* [DESCRIPTION OF THE TASK] Pull every line that includes the word "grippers" from the data.

* [RECORDS PROVIDED]

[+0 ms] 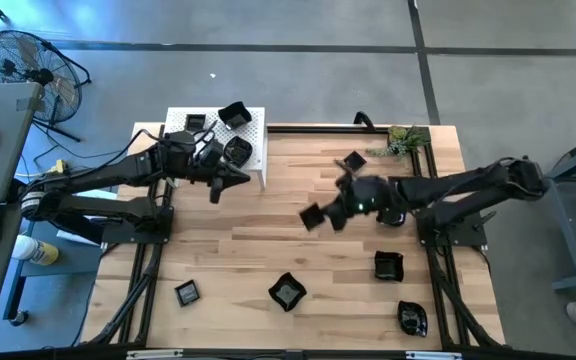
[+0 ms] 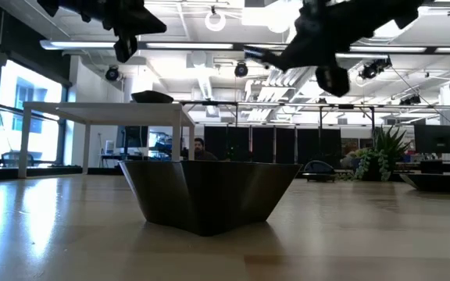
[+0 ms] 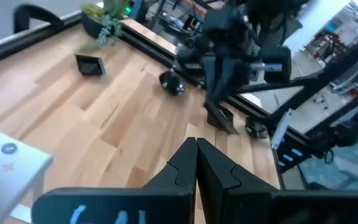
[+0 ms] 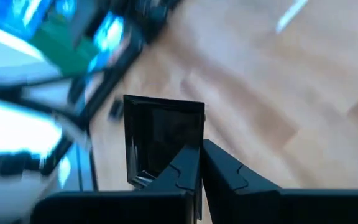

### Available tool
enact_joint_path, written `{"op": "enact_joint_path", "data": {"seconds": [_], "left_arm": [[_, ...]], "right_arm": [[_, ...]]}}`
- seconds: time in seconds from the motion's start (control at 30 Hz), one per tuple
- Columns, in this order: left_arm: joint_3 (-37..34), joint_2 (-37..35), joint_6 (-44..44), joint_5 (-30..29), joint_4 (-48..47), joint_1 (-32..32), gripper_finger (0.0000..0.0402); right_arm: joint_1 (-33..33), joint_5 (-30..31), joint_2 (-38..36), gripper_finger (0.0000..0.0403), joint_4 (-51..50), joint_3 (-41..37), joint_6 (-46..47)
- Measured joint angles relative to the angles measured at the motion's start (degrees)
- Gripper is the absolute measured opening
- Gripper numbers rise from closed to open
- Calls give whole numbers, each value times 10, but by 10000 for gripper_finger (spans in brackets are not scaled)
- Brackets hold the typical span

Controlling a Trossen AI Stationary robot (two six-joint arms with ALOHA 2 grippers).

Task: Pick & Place Mini shaped plates
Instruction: Stack the black square plate on top of the other black square plate on the shelf

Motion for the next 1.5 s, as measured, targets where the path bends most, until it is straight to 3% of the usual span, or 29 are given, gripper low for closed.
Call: {"op": "enact_joint_path", "data": {"seconds": [0.13, 0.33, 0.5, 0.63, 0.93, 1.2, 1.5], "left_arm": [[0, 0, -4, -54, 6, -6, 0], [0, 0, -39, -202, 22, -58, 0], [2, 23, -71, -307, 47, -104, 4], [44, 61, -89, -369, 31, -125, 29], [160, 186, -90, -369, -9, -128, 100], [254, 265, -90, -354, -79, -128, 103], [283, 293, -92, -349, -91, -128, 103]], "right_arm": [[-55, 22, 0, 7, 56, 0, -8], [-112, 69, 0, 8, 134, 0, -17], [-137, 103, 0, 8, 141, 0, -19], [-146, 118, 0, 8, 142, 0, -38], [-148, 121, 0, 9, 153, 0, -59], [-148, 125, 0, 6, 171, 0, -88], [-148, 120, 0, 8, 185, 0, -117]]}}
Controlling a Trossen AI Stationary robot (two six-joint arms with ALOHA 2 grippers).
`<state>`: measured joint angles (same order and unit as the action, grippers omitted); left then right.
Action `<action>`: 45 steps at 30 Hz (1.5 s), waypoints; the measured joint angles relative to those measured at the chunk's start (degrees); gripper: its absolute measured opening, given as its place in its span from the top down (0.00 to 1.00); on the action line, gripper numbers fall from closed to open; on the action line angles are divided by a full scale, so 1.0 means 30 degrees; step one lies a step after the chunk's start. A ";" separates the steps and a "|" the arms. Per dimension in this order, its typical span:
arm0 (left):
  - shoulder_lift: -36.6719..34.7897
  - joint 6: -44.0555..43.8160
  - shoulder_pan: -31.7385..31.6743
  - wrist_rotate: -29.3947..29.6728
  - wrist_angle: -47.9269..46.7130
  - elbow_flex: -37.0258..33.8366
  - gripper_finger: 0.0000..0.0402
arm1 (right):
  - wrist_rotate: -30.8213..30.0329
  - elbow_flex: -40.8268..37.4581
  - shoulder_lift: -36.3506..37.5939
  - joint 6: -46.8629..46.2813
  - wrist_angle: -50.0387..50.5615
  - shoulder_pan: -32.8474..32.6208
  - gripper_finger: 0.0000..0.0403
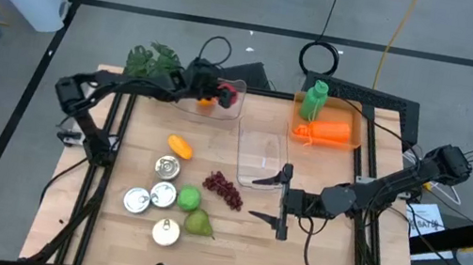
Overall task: Pick & Place Food Item
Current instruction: Put the red bell pepper into the top transparent bin
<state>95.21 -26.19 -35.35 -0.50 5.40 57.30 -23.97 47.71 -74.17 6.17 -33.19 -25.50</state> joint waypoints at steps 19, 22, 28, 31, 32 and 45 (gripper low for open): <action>0.3562 0.0031 0.0299 0.1192 0.3024 0.0016 0.30 | 0.0007 -0.0019 0.0000 -0.0831 0.0158 0.0621 0.17; 0.3914 0.0067 0.0295 0.1479 0.3285 0.0015 0.26 | 0.0015 -0.0019 0.0000 -0.0831 0.0170 0.0621 0.17; 0.4157 0.0186 0.0294 0.2182 0.3480 0.0015 0.21 | 0.0015 -0.0019 -0.0007 -0.0831 0.0365 0.0621 0.17; 0.4141 0.0172 0.0386 0.2174 0.3798 0.0015 0.19 | 0.0015 -0.0019 -0.0007 -0.0831 0.0380 0.0613 0.17; 0.4090 0.0172 0.0428 0.2181 0.3851 0.0015 0.18 | 0.0015 -0.0019 -0.0007 -0.0831 0.0394 0.0613 0.17; 0.4062 0.0114 0.0474 0.2332 0.4253 0.0015 0.15 | 0.0015 -0.0019 -0.0007 -0.0838 0.0460 0.0613 0.17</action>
<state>107.39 -25.85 -33.93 6.49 18.15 57.34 -23.92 47.66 -74.19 3.66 -31.81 -23.66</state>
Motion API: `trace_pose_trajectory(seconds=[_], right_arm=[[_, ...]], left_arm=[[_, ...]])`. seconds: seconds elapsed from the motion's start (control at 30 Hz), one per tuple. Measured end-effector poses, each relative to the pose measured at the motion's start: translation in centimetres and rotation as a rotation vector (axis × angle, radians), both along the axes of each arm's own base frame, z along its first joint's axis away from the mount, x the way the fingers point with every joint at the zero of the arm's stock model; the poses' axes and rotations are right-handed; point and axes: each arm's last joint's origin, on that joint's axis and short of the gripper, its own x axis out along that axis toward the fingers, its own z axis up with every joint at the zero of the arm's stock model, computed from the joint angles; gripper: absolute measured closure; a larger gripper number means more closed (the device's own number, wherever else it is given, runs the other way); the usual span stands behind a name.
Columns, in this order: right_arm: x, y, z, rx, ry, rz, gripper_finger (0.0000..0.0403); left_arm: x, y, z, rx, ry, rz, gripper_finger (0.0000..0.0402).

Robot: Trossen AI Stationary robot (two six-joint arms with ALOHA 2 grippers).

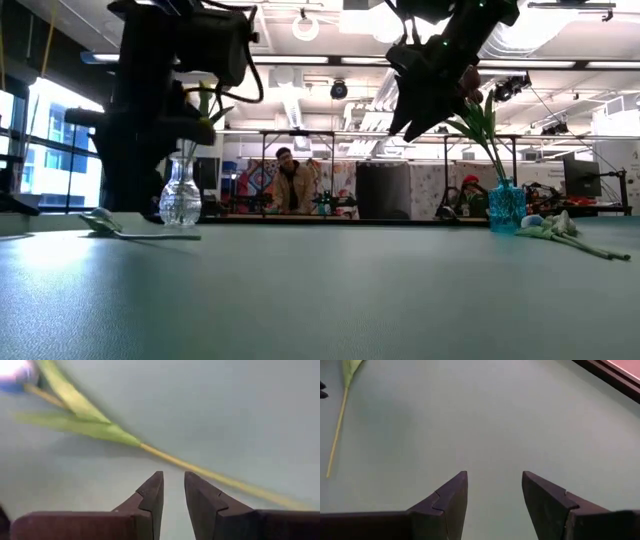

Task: Sort flowers into vase by color
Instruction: Put the left white tulip into the bottom transparent vase

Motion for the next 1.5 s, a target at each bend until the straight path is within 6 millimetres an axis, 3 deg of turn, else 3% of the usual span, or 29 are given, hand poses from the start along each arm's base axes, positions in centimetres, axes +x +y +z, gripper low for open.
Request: trace_pose_trajectory(seconds=[0.13, 0.33, 0.6, 0.83, 1.0, 1.37, 1.5], right_arm=[[-0.1, 0.0, -0.1, 0.019, 0.003, -0.01, 0.0226], [-0.2, 0.1, -0.2, 0.037, 0.021, -0.001, 0.0226], [-0.3, 0.1, -0.3, 0.013, 0.05, 0.044, 0.0226], [-0.3, 0.2, -0.3, -0.006, 0.063, 0.089, 0.0226], [-0.4, 0.2, -0.3, -0.008, 0.073, 0.115, 0.0226], [-0.7, 0.3, -0.5, -0.007, 0.119, 0.13, 0.0226], [-0.7, 0.3, -0.5, -0.006, 0.123, 0.131, 0.0226]], left_arm=[[0.3, -0.1, -0.6, 0.041, -0.081, 0.194, 0.0327], [-0.7, -0.3, -1.9, 0.047, -0.064, 0.424, 0.0291], [-1.6, -0.1, -3.5, 0.07, -0.079, 0.556, 0.0237], [-2.3, 0.5, -4.5, 0.083, -0.096, 0.657, 0.0233], [-2.0, 0.7, -4.6, 0.103, -0.133, 0.635, 0.0254], [-1.8, 0.6, -4.6, 0.143, -0.17, 0.586, 0.0383], [-1.7, 0.6, -4.6, 0.141, -0.168, 0.554, 0.0396]])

* [SOLUTION FOR THIS EXERCISE]
Controlling a Trossen AI Stationary robot (two six-joint arms with ALOHA 2 grippers).
Controlling a Trossen AI Stationary robot (two six-joint arms with ALOHA 2 grippers).
`<state>`: measured joint angles (same order and unit as the action, grippers omitted); left then right.
Robot: Trossen AI Stationary robot (two six-joint arms with ALOHA 2 grippers).

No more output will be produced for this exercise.